The technical execution of Storm-3075’s distribution pipeline relies on establishing artificial trust layers. On March 13, 2026, a single operational run conducted by this group successfully targeted and interacted with over 66,000 corporate and consumer endpoints simultaneously. The files downloaded by unsuspecting users typically consisted of compressed archives containing code-signed executables. To achieve validation from the local operating system’s kernel and endpoint security solutions, Storm-3075 utilized a known Malware-Signing-as-a-Service (MSaaS) provider managed by a financially motivated threat actor tracked as Fox Tempest. By packaging their droppers with valid, cryptographically signed digital certificates, the adversaries bypassed Microsoft SmartScreen and standard heuristic detection mechanisms.

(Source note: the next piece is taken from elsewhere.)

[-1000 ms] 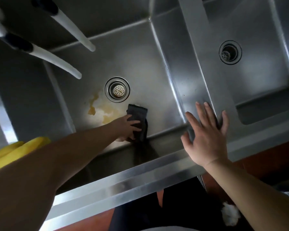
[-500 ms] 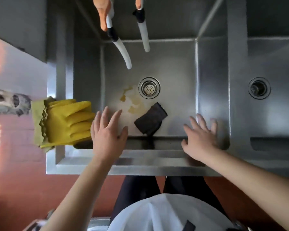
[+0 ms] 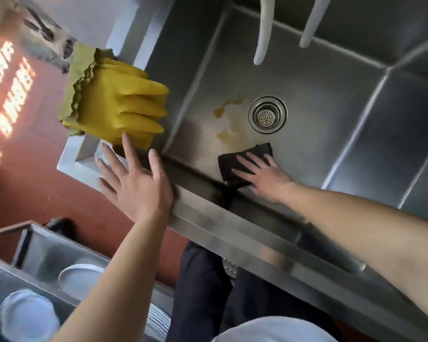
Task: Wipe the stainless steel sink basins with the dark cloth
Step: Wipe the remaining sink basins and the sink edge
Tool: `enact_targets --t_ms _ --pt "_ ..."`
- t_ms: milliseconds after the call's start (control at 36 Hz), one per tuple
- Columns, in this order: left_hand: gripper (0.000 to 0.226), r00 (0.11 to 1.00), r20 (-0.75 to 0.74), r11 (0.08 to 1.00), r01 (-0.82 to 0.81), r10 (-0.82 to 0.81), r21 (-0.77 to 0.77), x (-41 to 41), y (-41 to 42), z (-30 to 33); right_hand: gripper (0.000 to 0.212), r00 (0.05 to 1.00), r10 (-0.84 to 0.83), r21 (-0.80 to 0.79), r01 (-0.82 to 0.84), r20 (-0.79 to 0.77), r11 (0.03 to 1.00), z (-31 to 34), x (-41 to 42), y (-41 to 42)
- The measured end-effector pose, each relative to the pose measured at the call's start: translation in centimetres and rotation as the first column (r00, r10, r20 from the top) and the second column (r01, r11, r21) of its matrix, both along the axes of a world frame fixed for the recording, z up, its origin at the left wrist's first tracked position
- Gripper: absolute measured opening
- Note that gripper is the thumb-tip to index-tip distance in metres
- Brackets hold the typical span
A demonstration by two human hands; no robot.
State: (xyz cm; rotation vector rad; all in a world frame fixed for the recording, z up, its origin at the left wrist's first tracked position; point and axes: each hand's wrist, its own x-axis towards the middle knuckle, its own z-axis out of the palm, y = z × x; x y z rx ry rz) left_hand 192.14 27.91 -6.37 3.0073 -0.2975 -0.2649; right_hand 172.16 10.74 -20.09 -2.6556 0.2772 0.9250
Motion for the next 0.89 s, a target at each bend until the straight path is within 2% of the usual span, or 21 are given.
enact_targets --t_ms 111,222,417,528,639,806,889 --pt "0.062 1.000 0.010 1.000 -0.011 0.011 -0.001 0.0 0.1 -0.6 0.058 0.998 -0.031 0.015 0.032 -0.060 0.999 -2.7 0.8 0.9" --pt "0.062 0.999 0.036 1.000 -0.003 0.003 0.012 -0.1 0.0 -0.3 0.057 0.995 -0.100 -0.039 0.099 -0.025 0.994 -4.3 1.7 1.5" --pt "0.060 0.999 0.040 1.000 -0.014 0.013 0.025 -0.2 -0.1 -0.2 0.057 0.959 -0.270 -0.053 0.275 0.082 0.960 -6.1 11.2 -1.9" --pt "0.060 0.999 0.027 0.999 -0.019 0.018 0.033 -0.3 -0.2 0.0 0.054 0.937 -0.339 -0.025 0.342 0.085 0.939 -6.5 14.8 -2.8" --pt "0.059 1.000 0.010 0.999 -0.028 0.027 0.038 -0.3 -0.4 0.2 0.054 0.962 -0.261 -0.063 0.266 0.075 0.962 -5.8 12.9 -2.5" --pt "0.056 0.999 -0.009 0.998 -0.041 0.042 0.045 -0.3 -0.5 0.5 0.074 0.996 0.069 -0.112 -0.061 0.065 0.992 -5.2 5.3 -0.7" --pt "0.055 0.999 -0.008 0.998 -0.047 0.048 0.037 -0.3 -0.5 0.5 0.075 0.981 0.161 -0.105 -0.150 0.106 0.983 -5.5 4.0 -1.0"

Once executed on an endpoint, the primary binary initiates an intricate unpacking routine, frequently using intermediate execution layers such as Hijack Loader or Oyster. These loaders perform extensive environmental checks, querying local registries and system parameters to ensure they are not running within a malware analysis sandbox or virtualized debugging environment. If the system passes verification, the loaders inject the final payload directly into the memory space of legitimate system processes (process hollowing). While Vidar Stealer—a highly effective modular information stealer capable of extracting browser session tokens, localized cryptocurrency wallets, and saved credentials—was heavily featured in this campaign, telemetry indicates Storm-3075 acts as a polymorphic service broker. The group routinely rotates downstream payloads, distributing Lumma Stealer and various remote access trojans (RATs) to maximize monetization strategies for their downstream cybercriminal affiliates.

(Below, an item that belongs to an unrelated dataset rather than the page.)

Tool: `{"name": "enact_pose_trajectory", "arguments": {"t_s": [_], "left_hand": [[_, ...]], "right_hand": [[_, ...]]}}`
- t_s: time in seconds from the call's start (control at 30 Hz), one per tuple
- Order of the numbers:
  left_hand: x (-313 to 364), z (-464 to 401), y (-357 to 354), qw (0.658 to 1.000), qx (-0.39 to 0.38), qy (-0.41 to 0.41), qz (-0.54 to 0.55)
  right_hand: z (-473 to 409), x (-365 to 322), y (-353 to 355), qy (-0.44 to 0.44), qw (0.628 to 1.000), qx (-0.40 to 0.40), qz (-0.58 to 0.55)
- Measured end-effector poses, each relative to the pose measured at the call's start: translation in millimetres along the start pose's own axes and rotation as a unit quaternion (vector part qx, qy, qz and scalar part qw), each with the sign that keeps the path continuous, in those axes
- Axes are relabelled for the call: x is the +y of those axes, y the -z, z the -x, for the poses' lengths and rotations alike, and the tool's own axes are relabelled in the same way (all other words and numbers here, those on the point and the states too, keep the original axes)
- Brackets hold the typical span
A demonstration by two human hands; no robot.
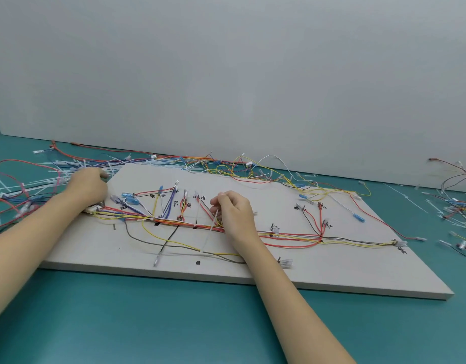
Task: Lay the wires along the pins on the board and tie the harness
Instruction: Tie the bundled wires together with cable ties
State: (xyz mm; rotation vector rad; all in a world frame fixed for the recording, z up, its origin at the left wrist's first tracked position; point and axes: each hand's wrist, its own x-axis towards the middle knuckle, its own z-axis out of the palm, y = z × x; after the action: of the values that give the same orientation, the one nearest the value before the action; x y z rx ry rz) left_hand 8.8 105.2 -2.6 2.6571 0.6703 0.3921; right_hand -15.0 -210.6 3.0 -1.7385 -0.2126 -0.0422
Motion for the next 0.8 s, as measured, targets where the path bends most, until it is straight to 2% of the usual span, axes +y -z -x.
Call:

Analysis & Opinion: The Psychological Shift in Initial Access Vectors

The strategic transition from legacy social engineering lures to high-utility AI brand impersonation marks a critical turning point in modern corporate threat landscapes. In our view, adversaries are brilliantly exploiting an institutional blind spot: the intersection of extreme corporate pressure to adopt artificial intelligence tools quickly and the fear of missing out (FOMO) among enterprise users. When an employee receives an urgent notice stating that their access to an essential productivity engine like ChatGPT Plus or Claude Teams is facing immediate termination or policy restriction, their psychological threshold for skepticism drops dramatically. The perceived urgency to maintain access to their day-to-day workflow drivers overrides traditional corporate security awareness training.

What makes this tactical pivot exceptionally dangerous is not the deployment of entirely new malware families, but the industrialization of the underlying delivery systems. By routing malicious payloads through legitimate CRMs, Amazon tracking links, and trusted URL shorteners, threat actors are rendering traditional static signature-based email defense grids highly ineffective.

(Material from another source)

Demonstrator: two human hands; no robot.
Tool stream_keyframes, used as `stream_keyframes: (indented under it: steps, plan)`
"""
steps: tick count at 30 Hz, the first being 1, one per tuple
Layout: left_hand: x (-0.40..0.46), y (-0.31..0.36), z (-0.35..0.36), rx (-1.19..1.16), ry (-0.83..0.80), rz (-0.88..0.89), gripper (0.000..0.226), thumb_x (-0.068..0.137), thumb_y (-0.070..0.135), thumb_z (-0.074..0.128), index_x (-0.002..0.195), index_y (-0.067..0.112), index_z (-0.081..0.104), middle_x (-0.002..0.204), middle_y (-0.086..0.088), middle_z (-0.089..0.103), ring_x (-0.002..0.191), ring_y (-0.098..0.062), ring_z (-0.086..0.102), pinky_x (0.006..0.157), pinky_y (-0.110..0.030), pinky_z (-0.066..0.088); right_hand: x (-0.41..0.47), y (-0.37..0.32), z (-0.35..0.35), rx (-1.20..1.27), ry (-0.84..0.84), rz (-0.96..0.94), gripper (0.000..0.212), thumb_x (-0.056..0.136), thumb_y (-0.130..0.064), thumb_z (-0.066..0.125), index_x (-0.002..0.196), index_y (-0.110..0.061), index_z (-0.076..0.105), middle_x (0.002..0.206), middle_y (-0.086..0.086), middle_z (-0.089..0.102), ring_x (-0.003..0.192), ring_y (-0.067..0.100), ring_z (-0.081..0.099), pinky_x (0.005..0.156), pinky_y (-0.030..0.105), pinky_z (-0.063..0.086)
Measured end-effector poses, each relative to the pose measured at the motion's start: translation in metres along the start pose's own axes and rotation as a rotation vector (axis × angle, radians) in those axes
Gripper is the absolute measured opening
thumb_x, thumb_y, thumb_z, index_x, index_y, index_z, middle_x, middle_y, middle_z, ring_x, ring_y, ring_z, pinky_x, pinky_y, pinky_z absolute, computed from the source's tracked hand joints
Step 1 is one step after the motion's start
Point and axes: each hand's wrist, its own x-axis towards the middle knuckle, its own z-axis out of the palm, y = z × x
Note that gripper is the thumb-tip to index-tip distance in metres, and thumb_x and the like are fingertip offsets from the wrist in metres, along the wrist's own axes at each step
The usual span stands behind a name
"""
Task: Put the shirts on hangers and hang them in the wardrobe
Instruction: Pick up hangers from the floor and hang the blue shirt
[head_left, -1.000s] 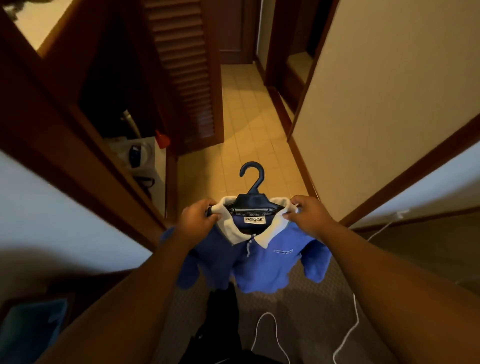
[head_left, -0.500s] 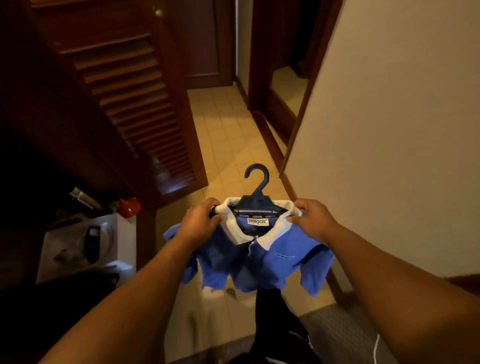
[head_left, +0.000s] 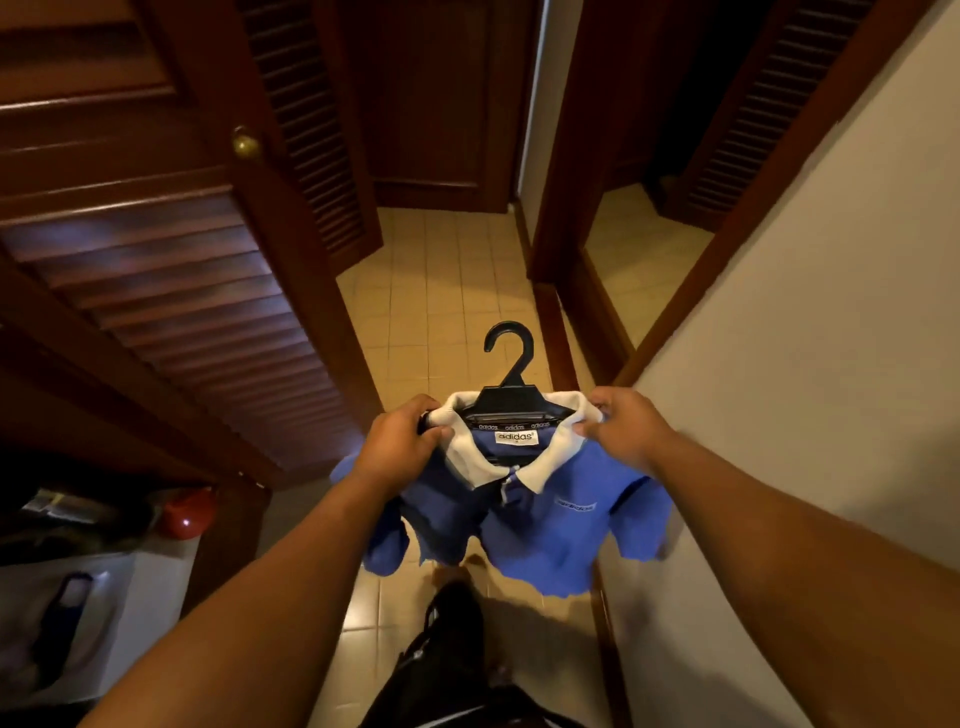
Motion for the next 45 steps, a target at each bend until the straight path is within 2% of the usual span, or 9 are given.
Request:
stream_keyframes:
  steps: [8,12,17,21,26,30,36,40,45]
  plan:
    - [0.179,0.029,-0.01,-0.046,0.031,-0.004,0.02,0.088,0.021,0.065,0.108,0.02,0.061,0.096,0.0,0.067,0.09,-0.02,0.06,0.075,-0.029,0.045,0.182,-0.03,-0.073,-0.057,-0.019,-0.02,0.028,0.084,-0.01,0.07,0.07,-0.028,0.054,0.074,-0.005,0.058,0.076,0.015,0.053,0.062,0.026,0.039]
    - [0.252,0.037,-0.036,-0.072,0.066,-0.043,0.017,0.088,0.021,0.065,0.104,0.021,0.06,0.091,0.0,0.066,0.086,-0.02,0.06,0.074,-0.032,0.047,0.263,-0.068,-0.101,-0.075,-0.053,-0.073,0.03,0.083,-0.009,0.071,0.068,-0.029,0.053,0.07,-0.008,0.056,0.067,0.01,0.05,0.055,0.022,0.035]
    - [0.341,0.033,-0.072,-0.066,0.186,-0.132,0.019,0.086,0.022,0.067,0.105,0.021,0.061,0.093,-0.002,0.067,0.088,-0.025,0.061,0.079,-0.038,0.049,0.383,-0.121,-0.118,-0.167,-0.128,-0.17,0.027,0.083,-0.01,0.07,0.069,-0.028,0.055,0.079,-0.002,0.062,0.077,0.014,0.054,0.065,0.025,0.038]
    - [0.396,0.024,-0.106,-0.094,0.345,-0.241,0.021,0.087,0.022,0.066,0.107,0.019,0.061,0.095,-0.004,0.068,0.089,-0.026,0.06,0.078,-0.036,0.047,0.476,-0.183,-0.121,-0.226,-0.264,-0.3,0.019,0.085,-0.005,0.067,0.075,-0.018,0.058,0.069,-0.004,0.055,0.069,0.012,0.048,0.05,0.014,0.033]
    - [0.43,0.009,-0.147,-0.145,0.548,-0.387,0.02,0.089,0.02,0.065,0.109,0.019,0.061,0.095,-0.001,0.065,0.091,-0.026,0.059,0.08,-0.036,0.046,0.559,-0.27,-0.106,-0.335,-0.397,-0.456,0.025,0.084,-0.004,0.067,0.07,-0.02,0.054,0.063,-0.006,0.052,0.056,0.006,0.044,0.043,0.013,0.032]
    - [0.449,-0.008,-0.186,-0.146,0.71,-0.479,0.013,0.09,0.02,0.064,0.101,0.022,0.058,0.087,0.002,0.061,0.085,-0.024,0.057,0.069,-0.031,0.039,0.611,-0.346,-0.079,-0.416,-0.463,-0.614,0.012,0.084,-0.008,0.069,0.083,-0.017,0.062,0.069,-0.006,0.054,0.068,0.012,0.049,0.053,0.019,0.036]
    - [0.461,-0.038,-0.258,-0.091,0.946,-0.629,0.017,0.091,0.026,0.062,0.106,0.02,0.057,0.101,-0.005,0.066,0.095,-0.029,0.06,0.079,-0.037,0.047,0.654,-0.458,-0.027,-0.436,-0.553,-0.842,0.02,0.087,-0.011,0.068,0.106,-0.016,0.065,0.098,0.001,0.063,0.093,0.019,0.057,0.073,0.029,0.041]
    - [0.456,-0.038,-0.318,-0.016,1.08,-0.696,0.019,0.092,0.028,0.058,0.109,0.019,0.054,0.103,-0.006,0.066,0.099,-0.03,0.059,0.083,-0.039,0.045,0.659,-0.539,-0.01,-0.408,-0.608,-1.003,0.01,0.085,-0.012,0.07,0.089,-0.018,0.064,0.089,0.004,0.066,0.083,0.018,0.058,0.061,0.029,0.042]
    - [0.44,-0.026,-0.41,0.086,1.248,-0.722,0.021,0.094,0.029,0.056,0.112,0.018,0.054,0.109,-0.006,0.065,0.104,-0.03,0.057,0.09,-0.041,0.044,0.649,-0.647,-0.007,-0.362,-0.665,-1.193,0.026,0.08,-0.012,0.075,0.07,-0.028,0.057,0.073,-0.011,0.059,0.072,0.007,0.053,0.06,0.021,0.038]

Furthermore, the widespread integration of Adversary-in-the-Middle (AiTM) proxy kits means that standard multi-factor authentication (MFA) implementations no longer guarantee corporate network isolation. Security perimeters can no longer defend themselves simply by instructing users to watch out for broken English or unrecognized attachments. Corporate cyber defense architectures must rapidly adapt by enforcing strict device-compliance verification policies, implementing continuous session token binding, and deploying behavior-based endpoint detection and response (EDR) agents capable of identifying anomalous authentication token movement in real time.